Ricos em açúcar e gorduras ruins e pobres em fibras e nutrientes, esses alimentos têm muito espaço na dieta das crianças e adolescentes e contribuem de forma decisiva para o aumento de peso.

O principal entrave para diminuir o consumo é a falta de informação. "Todos acham que as pessoas já sabem o que devem comer para serem saudáveis, mas isso é uma ideia errada", afirma a presidente da Abeso.

Um estudo divulgado no ano passado, feito pelo Ministério da Saúde e pela UFRJ (Universidade Federal do Rio de Janeiro) com 70 mil adolescentes de 12 a 17 anos de 124 cidades brasileiras, mostra que refrigerantes e doces figuraram entre os dez principais alimentos consumidos.

Resultado: um em cada quatro adolescentes apresentou excesso de peso.

"Falta compreensão do quanto esse produtos são nocivos à saúde, mas a família muda hábitos quando aprende que fazem mal", diz a nutricionista Pollyana Patriota.

Outra dificuldade é driblar a publicidade. "Estamos à mercê dos anúncios dos fabricantes de ultraprocessados.

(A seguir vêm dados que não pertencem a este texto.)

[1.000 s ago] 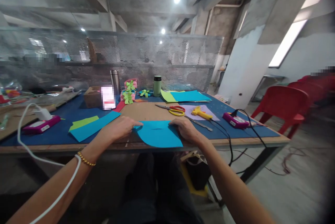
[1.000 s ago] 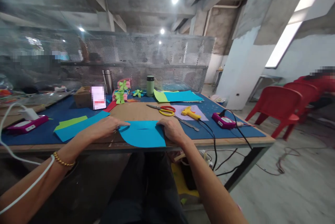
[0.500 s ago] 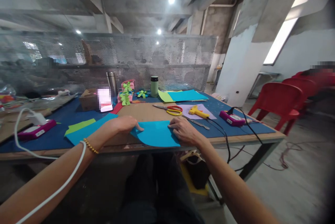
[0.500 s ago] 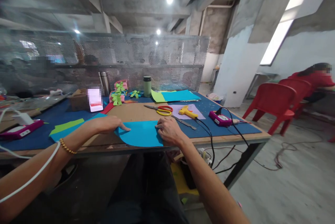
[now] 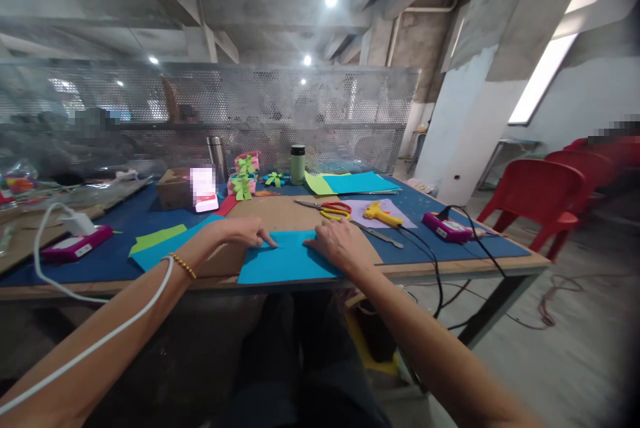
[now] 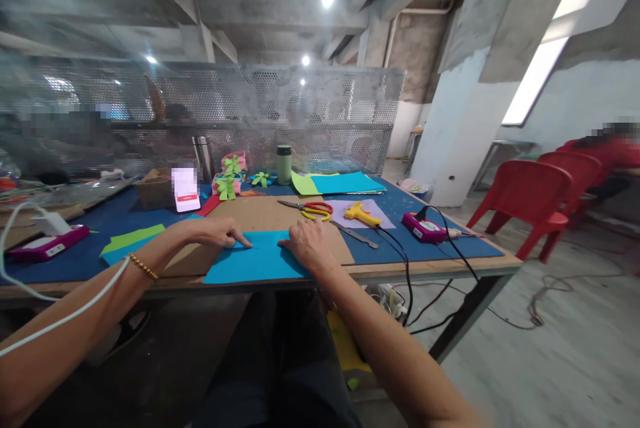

É o que induz hábitos de consumo", diz Lydia Sawaya, professora da Unifesp.

Há legislação sobre esse tema no Brasil, mas falta cumprimento e fiscalização, segundo Ekaterine Karageorgiadis, coordenadora do projeto Criança e Consumo do Instituto Alana.

"A obesidade é multifatorial, mas a publicidade fala diretamente com a criança, estimula uma necessidade e cria uma rotina alimentar cada vez mais cedo. O paladar se forma na infância", diz.